(Source data)

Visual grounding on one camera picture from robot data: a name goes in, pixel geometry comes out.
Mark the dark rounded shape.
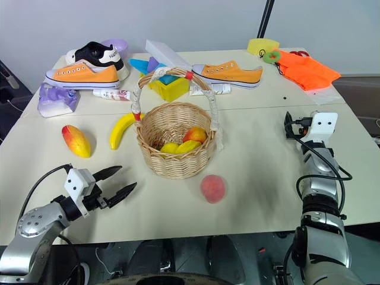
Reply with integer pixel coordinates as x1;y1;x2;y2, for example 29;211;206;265
126;238;176;276
205;234;246;277

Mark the pink toy peach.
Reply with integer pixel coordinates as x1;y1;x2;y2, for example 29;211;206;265
199;174;229;204

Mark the white rectangular box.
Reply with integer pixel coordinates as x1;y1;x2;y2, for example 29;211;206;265
145;39;191;72

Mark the orange canvas sneaker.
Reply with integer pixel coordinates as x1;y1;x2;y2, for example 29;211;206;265
191;60;264;90
45;64;121;90

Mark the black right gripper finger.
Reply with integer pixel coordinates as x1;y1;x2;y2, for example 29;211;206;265
284;110;295;140

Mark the orange cloth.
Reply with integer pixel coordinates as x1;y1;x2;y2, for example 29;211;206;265
277;49;342;91

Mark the red orange toy apple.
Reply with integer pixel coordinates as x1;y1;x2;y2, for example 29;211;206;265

(End Source data)

* What is required: Set each line of the records down again exactly as it reads. Omit the pictures.

* Your response:
Visual grounding on one camera picture from robot data: a name goes in, pixel geometry comes out.
Mark the dark rounded shape.
Reply with integer pixel coordinates as x1;y1;x2;y2, for example 29;211;206;265
126;238;176;276
205;234;246;277

Mark the pink toy peach.
Reply with integer pixel coordinates as x1;y1;x2;y2, for example 29;211;206;265
199;174;229;204

Mark the white rectangular box.
Reply with integer pixel coordinates as x1;y1;x2;y2, for example 29;211;206;265
145;39;191;72

Mark the orange canvas sneaker.
Reply with integer pixel coordinates as x1;y1;x2;y2, for example 29;211;206;265
191;60;264;90
45;64;121;90

Mark the black right gripper finger.
Reply with integer pixel coordinates as x1;y1;x2;y2, for example 29;211;206;265
284;110;295;140

Mark the orange cloth.
Reply with integer pixel coordinates as x1;y1;x2;y2, for example 29;211;206;265
277;49;342;91

Mark the red orange toy apple.
Reply with integer pixel coordinates as x1;y1;x2;y2, for example 29;211;206;265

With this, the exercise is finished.